I learned a lot about computers from the “Bits and Bytes” TV series that we watched on TVO, but that was after we already had the Vic-20.
My Dad and I got pretty into the whole C=64 thing, and we ended up with two (!) disk drives, a hacked expansion slot, a hacked (like drilled & soldered-in) reset button, a drawing tablet (KoalaPad), a 300 baud coupler modem, and several hundred pirated disks. This was also my first exposure to the Internet — dialing in to Compuserve through Datapac. I don’t remember much about Compuserve other than it was insanely expensive and I never really got to use it, which was fine.
We were Commodore nerds enough that we belonged to the local users’ group (Track 36 User Group in Hamilton) and attended at least 2 or 3 of the World of Commodore expositions. During one of these, I saw the brand new Commodore Amiga system demoed which I desperately wanted but we couldn’t afford. Alas. I still have one or two of the WoC posters around somewhere, which I should really get framed.
Middle school: When “G&T” wasn’t a gin & tonic
In Grades 7 & 8 I was part of the local school’s “gifted and talented” class. The “gifted and talented” program, as far as I can tell, is what they did with all of the kids they weren’t sure what to do with otherwise, clumping us together and letting us do whatever the hell we wanted. In the first year, I read some 70-odd novels and wrote a bunch of essays and otherwise just played D&D and read comic books. I recall the next year being similar, but involving more D&D and comic books.

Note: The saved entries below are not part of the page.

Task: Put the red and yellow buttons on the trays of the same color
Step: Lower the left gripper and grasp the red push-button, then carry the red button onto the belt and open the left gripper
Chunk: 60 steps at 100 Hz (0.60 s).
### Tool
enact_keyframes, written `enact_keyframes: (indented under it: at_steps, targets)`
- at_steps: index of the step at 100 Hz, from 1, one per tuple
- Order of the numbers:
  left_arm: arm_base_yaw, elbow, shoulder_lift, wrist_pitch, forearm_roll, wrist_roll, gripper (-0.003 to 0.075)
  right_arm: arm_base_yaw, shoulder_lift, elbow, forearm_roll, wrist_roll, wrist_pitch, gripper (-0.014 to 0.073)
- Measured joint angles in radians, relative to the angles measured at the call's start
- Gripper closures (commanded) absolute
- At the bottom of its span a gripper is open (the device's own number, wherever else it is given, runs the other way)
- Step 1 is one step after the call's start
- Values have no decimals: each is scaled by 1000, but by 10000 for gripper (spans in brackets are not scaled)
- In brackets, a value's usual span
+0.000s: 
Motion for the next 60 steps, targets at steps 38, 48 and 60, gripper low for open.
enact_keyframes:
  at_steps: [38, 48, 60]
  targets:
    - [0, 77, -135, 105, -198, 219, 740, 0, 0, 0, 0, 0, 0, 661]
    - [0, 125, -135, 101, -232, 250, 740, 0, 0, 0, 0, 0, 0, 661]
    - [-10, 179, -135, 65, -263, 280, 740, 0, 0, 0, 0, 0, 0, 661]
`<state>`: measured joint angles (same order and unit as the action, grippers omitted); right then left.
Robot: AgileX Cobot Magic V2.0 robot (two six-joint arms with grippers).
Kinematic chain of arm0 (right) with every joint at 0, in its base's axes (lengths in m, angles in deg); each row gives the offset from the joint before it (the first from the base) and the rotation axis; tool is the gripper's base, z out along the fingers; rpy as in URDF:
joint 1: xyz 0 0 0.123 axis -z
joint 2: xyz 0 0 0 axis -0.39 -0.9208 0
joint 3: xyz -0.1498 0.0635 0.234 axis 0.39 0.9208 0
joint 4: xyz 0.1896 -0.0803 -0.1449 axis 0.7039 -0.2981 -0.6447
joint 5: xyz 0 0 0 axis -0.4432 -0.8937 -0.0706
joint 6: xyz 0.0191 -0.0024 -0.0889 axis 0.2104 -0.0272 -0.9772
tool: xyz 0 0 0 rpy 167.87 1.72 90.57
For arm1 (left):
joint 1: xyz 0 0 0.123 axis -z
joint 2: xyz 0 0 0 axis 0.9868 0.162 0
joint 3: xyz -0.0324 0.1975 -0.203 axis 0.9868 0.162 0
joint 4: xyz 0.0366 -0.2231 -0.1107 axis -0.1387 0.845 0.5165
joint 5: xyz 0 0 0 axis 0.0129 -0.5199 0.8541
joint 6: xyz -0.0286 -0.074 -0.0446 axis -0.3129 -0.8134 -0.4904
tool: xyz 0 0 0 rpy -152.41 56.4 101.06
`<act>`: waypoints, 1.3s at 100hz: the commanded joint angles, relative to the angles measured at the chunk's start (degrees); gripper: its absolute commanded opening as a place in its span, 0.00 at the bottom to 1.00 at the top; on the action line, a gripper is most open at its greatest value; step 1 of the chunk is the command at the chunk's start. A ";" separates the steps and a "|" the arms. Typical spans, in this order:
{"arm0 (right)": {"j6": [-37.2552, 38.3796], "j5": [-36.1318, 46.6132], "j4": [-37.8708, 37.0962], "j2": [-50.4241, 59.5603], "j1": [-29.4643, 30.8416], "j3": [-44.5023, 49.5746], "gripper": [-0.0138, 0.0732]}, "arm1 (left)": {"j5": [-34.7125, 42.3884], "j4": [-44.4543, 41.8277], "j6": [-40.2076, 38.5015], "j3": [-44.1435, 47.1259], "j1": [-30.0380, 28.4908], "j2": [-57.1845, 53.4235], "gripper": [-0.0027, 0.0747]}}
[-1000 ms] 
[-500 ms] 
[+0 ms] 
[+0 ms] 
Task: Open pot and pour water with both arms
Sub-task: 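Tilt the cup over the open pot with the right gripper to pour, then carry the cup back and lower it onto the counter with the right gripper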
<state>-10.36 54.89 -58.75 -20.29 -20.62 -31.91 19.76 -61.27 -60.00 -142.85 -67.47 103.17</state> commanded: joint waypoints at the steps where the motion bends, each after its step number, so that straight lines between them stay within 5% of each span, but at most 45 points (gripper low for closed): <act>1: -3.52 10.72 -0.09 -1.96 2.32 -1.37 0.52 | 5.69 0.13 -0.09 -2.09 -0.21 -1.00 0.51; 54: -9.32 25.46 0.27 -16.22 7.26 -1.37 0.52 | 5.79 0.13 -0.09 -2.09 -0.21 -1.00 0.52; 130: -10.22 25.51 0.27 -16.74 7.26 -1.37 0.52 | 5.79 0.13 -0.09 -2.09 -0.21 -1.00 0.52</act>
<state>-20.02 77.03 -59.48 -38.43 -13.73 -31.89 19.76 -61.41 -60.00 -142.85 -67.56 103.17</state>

I wish I remembered more about those times, really, but maybe it’s for the best. It was a crucible in which were formed some pretty epic friendships, but it was equally great and terrible, and unfortunately did absolutely nothing to prepare me for highschool.
During this time I also picked up photography (again because of my Dad who was a huge photo nerd), buying my first used camera ($110 Fujica) which I used straight through the end of university. Photography is one of my less-nerdy hobbies, I guess, but is yet another of those learned-early-became-lifelong-love sort of things which I really should have paid more attention to at the time.
Later on I bought my first Nikon (FM2n) and a handful of second-hand lenses, and then I got into digital stuff and now I’m a full-blown photo nerd with a gear acquisition problem.
Then came highschool. In grade 9 I joined the D&D club. I think I was the only girl, but I didn’t really notice or care so that was mostly irrelevant. We played weekly after school for a while, then the core D&D crew decided I was cool enough (it’s a nerdy definition of cool, shut up) and invited me to join in their weekend games. I played RPGs with that crew until the end of highschool, including D&D, Call of Cthulhu, Villains & Vigilantes, Car Wars, GURPs, etc. If you’ve never played V&V you should give it a shot. It’s a great deal of ridiculous fun.
In highschool, I also did my first and only programming course in a classroom full of Commodore PETs. Unfortunately it was just one course and really didn’t make a huge difference in my life since I’d already learned all of that on my own. I had decided that I wanted to be a writer by then, anyhow, so I more or less turned my back on computers as a hobby until my 3rd year of university.
The Dropout Years
The rest of highschool is a bit of a blur – I liked the academics well enough but it wasn’t really challenging and I really disliked the social aspects. I hit my rebellious phase in grade 10, essentially morphing into Ally Sheedy from the Breakfast Club, and I finally dropped out part way through grade 13. I was 17, got a full time job working as a line cook, and soon moved in with my first serious boyfriend.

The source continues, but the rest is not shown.